Finally, a theory called “the handicap principle,” espoused by the Israeli zoologist Amotz Zahavi, argues that animals that perform ostensible acts of sacrifice do so to prove that they are worthy of reciprocation. Thus, when a gazelle spots a lion lurking in the grass and begins to jump up and down in the air (a behavior called “stotting”), she is advertising to her friends that she is “willing” to pay a price for being part of the group. The problem with this solution to reciprocation’s underbelly of deceit is that it is very difficult to falsify. What may seem like a selfless warning to her friends (or at the very least an act expecting reciprocation) might actually be a signal to the lion that he should focus his pursuit on a member of the troop less athletic and therefore more likely to end up on his palate.
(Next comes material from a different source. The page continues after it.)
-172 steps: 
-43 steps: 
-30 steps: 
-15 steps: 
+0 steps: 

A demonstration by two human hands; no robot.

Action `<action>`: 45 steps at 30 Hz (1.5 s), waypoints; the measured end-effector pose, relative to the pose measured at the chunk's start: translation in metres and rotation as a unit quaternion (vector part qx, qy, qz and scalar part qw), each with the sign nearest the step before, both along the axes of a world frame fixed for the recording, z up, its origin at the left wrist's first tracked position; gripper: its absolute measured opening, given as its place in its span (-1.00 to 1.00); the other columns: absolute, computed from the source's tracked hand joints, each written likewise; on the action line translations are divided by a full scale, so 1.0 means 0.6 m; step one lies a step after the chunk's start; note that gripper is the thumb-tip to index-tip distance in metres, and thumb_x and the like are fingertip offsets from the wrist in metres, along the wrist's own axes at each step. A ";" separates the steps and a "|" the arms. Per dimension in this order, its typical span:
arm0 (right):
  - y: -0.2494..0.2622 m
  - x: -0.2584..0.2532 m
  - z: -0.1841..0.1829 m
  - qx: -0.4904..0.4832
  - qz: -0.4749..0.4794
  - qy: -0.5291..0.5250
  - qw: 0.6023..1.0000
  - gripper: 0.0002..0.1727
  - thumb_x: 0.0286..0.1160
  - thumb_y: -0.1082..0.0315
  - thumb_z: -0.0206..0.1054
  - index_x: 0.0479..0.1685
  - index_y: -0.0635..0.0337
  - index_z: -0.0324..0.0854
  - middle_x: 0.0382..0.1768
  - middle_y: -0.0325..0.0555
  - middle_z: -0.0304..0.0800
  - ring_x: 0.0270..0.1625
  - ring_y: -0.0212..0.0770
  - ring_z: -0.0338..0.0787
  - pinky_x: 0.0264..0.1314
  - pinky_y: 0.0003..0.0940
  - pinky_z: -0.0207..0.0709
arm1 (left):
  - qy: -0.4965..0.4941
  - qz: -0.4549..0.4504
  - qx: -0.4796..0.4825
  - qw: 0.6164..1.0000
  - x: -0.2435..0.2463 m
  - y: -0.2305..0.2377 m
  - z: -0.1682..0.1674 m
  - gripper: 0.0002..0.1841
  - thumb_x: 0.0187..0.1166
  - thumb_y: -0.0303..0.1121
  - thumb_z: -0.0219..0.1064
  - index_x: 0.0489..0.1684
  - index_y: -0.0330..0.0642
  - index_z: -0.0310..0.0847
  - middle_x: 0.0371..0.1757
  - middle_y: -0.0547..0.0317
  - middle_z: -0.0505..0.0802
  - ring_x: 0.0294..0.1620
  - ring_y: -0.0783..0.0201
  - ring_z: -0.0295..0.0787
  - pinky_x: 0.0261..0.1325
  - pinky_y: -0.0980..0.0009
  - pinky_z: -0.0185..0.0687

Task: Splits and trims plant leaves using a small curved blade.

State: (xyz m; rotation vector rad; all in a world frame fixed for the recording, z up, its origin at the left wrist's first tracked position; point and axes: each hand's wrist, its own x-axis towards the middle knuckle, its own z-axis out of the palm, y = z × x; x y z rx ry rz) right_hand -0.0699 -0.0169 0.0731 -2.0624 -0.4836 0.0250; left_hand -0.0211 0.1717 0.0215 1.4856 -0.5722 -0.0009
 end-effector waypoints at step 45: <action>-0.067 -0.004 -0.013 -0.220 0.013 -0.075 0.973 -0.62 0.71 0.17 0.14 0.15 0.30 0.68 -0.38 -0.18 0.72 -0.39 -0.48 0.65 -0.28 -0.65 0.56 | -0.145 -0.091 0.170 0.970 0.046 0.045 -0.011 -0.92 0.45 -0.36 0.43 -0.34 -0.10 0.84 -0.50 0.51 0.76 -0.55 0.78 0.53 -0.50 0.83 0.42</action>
Likewise, a male peacock sporting a gigantic (and costly) colorful tail, or a bull elk showing off its large rack of antlers, may be signaling to potential mates that they need not look any further, that Numero Uno is stronger precisely because he carries a hindrance that would handicap a lesser fellow.16
Still, alongside kin selection, reciprocity and the games it engenders have been valuable spectacles through which to gaze at Nature and her ways. There is a downside, however, for what all three scaling ropes share in common is a rather dubious conquest: Whether a monkey scratches it’s neighbor’s back, or a bee fatally loses its entrails when it stings an invader at the hive, altruism à la Hamilton, Trivers, and von Neumann is never what it seems. In fact, when it comes to altruism, the gene’s-eye view of evolution leads to positively uninspiring places. “The economy of nature is competitive from beginning to end,” the biologist Michael Ghiselin wrote,
…the impulses that lead one animal to sacrifice himself for another turn out to have their ultimate rationale in gaining advantage over a third…. Where it is in his own interest, every organism may reasonably be expected to aid his fellows…. Yet given a full chance to act in his own interest, nothing but expediency will restrain him from brutalizing, from maiming, from murdering—his brother, his mate, his parent, or his child. Scratch an “altruist” and watch a “hypocrite” bleed.17
The gene’s-eye view can lead to strange places, too. “Consider a pride of lions gnawing at a kill,” Dawkins asks us to imagine.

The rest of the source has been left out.